The state, seeking to incentivize testing, offered those counties that yet remained under the highest degree of restriction a bonus in the form of a less austere formula in calculating what the overall level of COVID-19-related danger the county was in if it upped its testing numbers. Between October 18 and November 16, San Bernardino County doubled the number of residents it was testing on a weekly basis compared to what it had been doing previously. Shortly after that, a surge in the disease nationwide manifested, including within San Bernardino County. The combination of the increase in the actual number of cases and the more thorough testing made San Bernardino County appear to be a coronavirus hotspot. Over the two-day period of Tuesday and Wednesday, November 17 and 18, San Bernardino County’s total number of COVID-19 cases grew by 3,369 – 1,756 on Tuesday, the biggest one day jump in county cases since the crisis began and 1,613 cases on Wednesday, the second-highest one-day increase. Having spent more than a week encouraging county residents to get tested, the county this week reversed course, having calculated that increased testing is resulting in evidence of an infection rate zooming out of control in the county, which, once documented, is giving the State of California further reason to keep the county under the highest level of restriction.
San Bernardino County, the fifth largest county in California population-wise, on Wednesday eclipsed Riverside County as the California county with the second highest number of confirmed coronavirus cases. At that point, Los Angeles County, the largest jurisdiction population-wise in the Golden State, held the dubious distinction of having the most COVID-19 cases, at 344,741. San Bernardino County, at 2.2 million, has one-fifth the population of Los Angeles County, with 10.1 million people within its confines. Yet the 78,298 confirmed coronavirus cases in San Bernardino County indicates that per capita, San Bernardino County is more heavily infected than Los Angeles County. In Riverside County, which has a population of 2.5 million, there were 77,636 confirmed cases, meaning that San Bernardino County has a higher degree of infection per capita than its immediate neighbor to the south, as well.

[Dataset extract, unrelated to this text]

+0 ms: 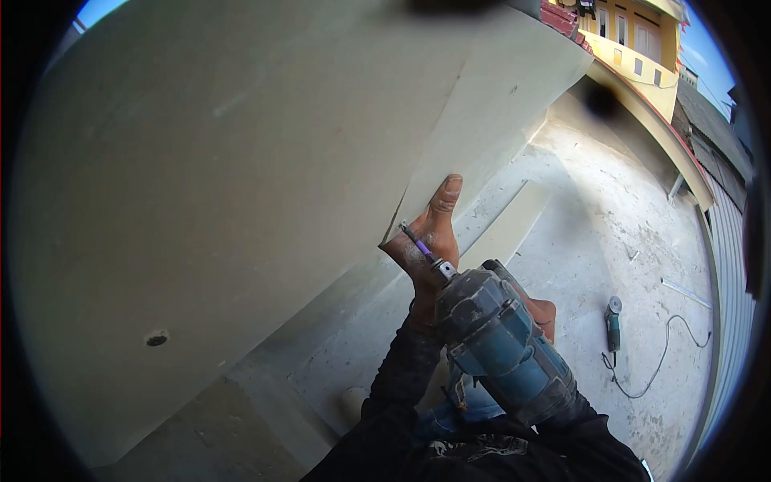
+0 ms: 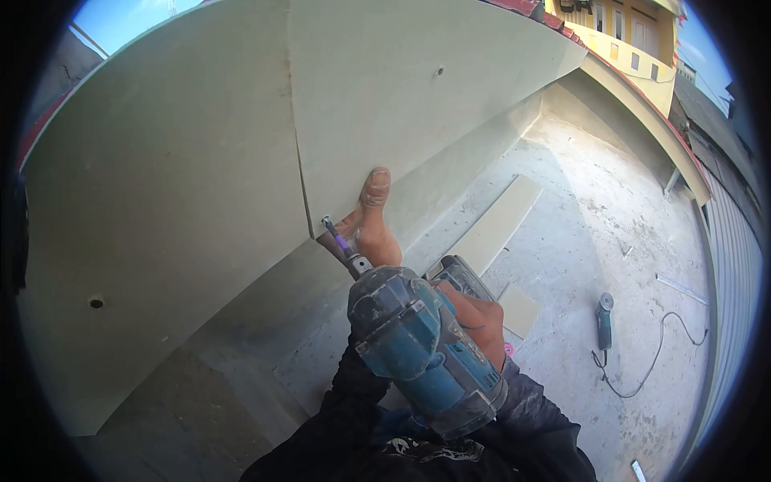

San Bernardino County’s sudden aversion to testing was demonstrated by the Sentinel’s efforts to wring from the San Bernardino County Department of Public Health the locations where the testing of county residents is being carried out. Multiple calls to the department’s spokeswoman, Lana Culp, together with an email requesting the test site locations, times and reservations protocols elicited no response whatsoever this week.
Indeed, the county, after seeking to cooperate with the state and Governor Newsom in the effort to have the COVID-19 restrictions it is being subjected to lessened, has now reversed course. The board of supervisors has asked County Counsel Michelle Blakemore to prepare a lawsuit, naming the state and Governor Newsom, which is to challenge the state’s coronavirus reopening plan and the criteria used in keeping San Benardino County in the most-restrictive category for the last three months.
Though she is bound to comply with the board’s direction, Blakemore has privately, the Sentinel was informed, ridiculed the board, in particular Supervisors Robert Lovingood, Janice Rutherford and Chairman Curt Hagman, as being childish and delusional in their desire to launch a legal action that is consigned to failure even before it will be filed.